# WORK INSTRUCTION
What is needed is an exact reproduction of the lines in the records below, starting at the line with "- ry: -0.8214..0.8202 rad" and ending at the line with "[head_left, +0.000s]", both included, and nothing else; pictures stay out.

==== PROVIDED DATA

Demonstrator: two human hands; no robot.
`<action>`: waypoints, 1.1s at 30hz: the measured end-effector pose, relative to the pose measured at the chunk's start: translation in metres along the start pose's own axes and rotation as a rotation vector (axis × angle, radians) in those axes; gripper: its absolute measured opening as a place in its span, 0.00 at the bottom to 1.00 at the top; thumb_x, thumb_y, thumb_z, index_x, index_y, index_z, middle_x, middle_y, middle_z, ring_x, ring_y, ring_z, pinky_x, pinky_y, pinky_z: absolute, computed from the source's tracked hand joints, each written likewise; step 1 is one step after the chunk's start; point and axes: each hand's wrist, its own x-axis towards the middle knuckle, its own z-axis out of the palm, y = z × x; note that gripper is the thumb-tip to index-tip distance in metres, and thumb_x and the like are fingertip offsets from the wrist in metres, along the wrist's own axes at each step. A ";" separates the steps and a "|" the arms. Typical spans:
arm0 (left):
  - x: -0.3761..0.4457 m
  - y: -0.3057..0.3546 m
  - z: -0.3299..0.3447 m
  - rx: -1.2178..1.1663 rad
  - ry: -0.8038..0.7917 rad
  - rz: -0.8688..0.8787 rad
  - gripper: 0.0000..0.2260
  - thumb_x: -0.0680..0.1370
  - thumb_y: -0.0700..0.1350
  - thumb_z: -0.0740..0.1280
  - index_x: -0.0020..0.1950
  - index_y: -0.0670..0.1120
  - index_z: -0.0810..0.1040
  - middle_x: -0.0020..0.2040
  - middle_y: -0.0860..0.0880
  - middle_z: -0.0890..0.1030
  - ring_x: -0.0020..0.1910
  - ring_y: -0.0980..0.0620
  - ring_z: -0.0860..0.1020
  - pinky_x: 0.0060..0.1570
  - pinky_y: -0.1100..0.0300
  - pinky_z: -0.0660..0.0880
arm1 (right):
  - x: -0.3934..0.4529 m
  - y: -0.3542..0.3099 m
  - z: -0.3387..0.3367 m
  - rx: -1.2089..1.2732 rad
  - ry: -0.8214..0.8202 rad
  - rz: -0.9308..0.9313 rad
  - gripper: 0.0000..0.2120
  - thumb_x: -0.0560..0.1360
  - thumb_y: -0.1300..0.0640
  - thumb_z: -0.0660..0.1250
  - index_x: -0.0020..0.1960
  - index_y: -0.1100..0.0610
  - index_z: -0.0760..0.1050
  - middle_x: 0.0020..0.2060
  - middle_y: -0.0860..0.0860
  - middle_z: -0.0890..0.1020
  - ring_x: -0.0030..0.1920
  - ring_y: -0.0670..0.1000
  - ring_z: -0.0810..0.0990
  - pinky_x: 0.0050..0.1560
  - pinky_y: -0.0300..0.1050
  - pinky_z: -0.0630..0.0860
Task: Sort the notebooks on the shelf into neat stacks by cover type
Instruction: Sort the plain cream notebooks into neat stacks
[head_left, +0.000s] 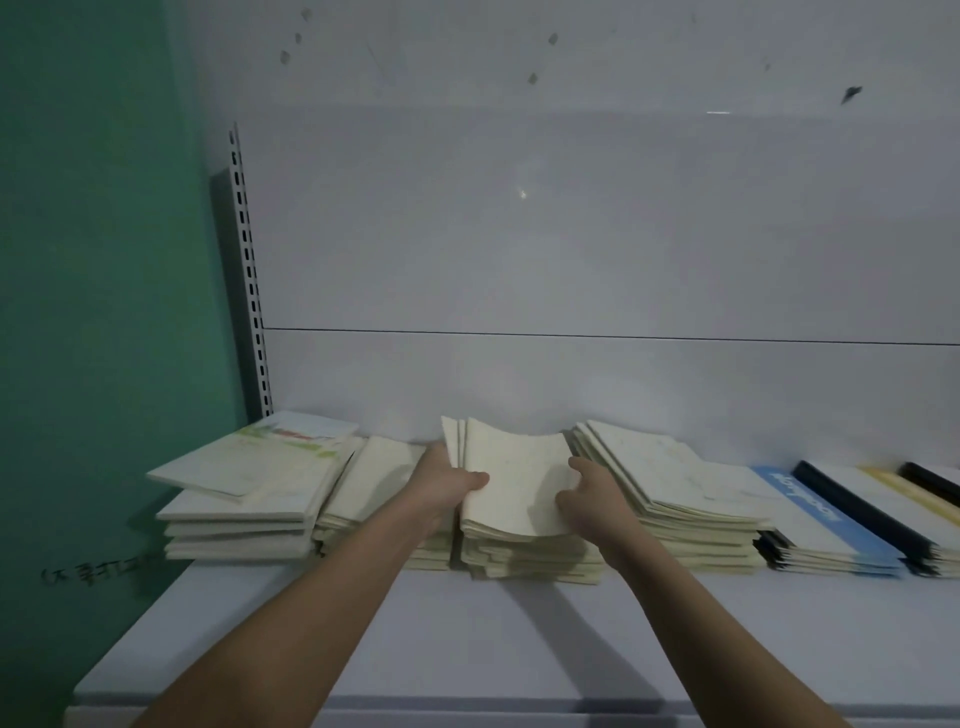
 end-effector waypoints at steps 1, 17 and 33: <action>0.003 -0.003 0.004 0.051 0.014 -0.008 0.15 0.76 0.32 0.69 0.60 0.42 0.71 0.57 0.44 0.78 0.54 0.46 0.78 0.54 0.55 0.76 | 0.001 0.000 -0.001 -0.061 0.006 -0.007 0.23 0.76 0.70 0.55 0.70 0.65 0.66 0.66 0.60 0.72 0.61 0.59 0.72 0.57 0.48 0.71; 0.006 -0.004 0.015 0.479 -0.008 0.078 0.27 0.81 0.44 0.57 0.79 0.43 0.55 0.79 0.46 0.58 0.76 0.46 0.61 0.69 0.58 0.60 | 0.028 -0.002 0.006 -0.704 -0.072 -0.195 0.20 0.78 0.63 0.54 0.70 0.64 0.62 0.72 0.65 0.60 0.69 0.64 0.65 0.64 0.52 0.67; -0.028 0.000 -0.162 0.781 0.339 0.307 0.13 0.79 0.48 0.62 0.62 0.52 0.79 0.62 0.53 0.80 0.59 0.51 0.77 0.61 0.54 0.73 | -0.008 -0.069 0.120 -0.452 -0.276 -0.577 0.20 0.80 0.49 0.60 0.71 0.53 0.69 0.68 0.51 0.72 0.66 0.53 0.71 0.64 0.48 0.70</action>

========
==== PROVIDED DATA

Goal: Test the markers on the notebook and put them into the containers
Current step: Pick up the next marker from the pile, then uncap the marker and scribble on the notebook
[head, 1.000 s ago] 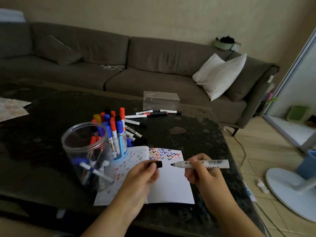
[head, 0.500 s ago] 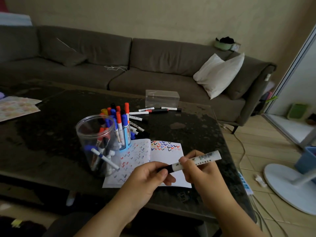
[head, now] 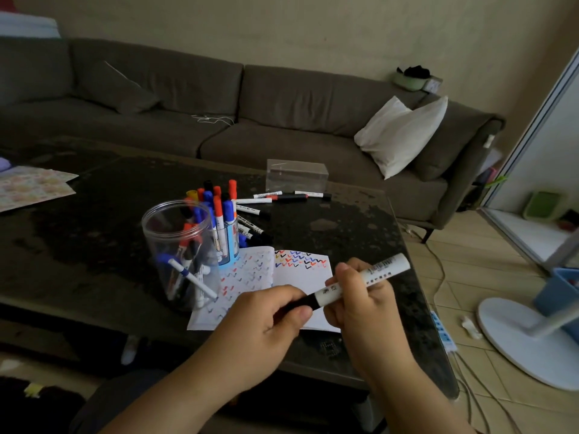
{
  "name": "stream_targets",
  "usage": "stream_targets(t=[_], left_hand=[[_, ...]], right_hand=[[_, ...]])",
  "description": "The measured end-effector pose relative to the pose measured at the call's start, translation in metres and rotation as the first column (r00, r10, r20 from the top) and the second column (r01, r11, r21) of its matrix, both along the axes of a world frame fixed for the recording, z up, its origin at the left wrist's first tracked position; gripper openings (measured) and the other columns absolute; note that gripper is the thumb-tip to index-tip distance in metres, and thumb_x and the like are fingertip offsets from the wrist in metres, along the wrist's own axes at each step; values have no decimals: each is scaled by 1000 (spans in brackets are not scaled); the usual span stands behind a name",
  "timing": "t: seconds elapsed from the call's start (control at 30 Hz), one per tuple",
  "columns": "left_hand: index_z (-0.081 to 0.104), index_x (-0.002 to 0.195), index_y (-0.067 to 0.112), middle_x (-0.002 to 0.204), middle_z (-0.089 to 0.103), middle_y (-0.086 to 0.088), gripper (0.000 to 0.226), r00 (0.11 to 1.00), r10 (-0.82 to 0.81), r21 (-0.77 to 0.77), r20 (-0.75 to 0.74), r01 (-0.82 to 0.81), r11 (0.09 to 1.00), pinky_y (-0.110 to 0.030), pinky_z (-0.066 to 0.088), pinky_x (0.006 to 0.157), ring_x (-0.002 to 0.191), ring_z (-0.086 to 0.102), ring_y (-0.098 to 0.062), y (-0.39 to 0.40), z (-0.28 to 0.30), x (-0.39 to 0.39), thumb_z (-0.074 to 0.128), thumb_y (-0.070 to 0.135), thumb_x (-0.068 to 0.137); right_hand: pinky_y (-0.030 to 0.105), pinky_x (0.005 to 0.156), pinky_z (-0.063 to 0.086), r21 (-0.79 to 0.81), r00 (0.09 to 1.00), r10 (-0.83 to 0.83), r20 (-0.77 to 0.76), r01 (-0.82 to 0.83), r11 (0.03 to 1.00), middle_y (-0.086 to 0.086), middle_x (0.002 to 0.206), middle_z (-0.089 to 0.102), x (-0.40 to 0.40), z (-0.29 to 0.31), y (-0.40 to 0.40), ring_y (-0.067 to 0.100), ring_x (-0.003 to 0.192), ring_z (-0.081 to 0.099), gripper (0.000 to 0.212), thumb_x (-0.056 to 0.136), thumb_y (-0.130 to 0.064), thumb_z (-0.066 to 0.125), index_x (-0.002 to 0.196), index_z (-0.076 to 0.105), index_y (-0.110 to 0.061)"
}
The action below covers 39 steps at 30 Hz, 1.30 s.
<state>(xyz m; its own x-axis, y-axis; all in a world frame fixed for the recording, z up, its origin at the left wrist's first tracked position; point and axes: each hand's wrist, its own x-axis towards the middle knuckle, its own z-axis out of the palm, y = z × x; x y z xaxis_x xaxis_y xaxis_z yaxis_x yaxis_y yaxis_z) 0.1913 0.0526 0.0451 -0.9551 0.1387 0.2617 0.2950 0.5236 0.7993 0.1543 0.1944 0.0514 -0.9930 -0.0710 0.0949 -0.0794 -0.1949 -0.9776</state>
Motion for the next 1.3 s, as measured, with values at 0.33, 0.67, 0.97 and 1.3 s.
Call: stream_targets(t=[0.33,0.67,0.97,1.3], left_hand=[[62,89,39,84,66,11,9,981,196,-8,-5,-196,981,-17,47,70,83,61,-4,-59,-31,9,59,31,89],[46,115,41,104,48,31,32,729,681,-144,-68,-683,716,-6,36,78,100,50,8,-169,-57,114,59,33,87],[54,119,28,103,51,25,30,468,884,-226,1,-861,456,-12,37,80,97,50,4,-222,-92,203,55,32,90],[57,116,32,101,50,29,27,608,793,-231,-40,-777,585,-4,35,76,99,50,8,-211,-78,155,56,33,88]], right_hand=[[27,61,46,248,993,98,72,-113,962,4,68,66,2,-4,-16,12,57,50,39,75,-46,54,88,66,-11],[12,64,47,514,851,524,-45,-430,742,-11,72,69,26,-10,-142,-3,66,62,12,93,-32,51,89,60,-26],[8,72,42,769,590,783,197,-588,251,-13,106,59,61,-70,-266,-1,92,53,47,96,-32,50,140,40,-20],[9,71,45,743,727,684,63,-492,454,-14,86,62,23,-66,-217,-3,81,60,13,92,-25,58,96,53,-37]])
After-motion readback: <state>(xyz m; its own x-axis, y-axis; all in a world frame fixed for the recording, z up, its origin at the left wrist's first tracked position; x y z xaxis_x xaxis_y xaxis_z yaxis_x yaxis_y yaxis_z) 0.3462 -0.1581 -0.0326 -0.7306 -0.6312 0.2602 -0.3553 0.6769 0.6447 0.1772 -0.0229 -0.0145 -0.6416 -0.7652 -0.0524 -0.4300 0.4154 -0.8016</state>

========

# TASK ANSWER
  - ry: -0.8214..0.8202 rad
  - rz: -0.9308..0.9313 rad
  - gripper: 0.0000..0.2120
  - thumb_x: -0.0560..0.1360
  - thumb_y: -0.1300..0.0640
  - thumb_z: -0.0660..0.1250
  - index_x: -0.0020..0.1960
  - index_y: -0.1100..0.0610
  - index_z: -0.0760..0.1050
  - middle_x: 0.0020..0.2060
  - middle_y: -0.0860..0.0860
  - middle_z: -0.0890..0.1020
  - ring_x: -0.0030..0.1920
  - ring_y: -0.0670..0.1000
  - ring_z: -0.0810..0.0990
  - pinky_x: 0.0050..0.1560
  - pinky_y: -0.0300..0.1050
  - pinky_z: -0.0630..0.0860
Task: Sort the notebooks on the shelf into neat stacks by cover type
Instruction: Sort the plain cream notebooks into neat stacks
[head_left, +0.000s] 

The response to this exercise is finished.